As a single-player affair, Super Toy Cars packs a fair amount of content in the game for its $7.99 price tag. The game follows an ExciteTruck formula for stage and cup progression, as particular races and events can be played one at a time (as opposed to Mario Kart’s Grand Prix). Each of the eight cups has six events, and after completing an event, you are awarded credits that you can use to unlock more cups in addition to upgrading your vehicle or purchasing new cars. Vehicle upgrades will boost your cars speed, acceleration, and handling, which will make your progression through career mode a little easier. You’ll also find that different cars control drastically differently, with some cars handling and turning much easier at the sacrifice of speed, with others focusing on top speed at the expense of easy driftless turning. Stats are displayed as you’re searching for your ideal car, but finding what works best for you really is a matter of trial-and-error with how different each car handles.
While the single-player campaign focuses on upgrading and purchasing your vehicles, the multiplayer mode has every car unlocked from the start. For a game like this, it’s a very welcome feature, as you would have to sink considerable amount of time into single-player to earn enough credits to unlock all of the vehicles. Unfortunately, you’re not able to see the stats of each car when you are trying to choose, which can give you a few surprises in terms of control if you’re switching cars in between races.
The multiplayer gameplay itself is a mixed bag. As with any kart-racer, it’s certainly more fun to have friends with you, but the game does become more difficult to play when you add more players. The speed of the game is fast-paced, but when the screen is split, the frame rate does take a hit, which can make it difficult to process what’s going on when you’re flying through a track.

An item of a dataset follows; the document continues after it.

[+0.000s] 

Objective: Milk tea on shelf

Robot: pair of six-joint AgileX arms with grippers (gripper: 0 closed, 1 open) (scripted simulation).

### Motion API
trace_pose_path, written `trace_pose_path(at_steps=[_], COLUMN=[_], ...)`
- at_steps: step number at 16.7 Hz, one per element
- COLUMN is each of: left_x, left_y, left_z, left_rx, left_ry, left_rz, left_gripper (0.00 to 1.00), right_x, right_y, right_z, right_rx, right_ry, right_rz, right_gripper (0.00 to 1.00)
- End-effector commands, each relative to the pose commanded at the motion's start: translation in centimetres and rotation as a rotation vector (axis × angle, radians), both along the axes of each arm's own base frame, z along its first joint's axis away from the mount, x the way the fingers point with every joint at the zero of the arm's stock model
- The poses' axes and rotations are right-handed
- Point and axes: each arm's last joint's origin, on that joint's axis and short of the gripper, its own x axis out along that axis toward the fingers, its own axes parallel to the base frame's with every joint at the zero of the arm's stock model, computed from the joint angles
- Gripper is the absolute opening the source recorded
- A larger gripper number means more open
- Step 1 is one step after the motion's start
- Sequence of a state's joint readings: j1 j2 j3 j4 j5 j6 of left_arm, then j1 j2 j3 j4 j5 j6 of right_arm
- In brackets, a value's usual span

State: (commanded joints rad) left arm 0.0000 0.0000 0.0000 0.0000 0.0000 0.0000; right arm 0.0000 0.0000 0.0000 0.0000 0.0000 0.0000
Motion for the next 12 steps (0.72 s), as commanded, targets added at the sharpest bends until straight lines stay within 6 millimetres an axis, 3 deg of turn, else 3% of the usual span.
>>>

The game does include a functional track editor, but without a tutorial, you’re at the whim of trial-and-error to figure out what features exist and what different options do. It is nice to be to customize your tracks using the GamePad and stylus, and test driving on your track can be done very quickly when you want to see how things are coming together. Ultimately, without direction, the track editing system proved to be cumbersome, and it’s also a disappointment that your creations cannot be shared with others online.
Review: 4 (out of 7) Super Toy Cars is a title to approach with tempered expectations. The single-player campaign, while entertaining, doesn’t have much to bring you back after you’ve completed it. Wonky physics and missing online features may leave a bad taste in your mouth, but if you’re simply looking for a cheap, functional racer that will even the playing ground with you and some friends, this $8 package may be for you.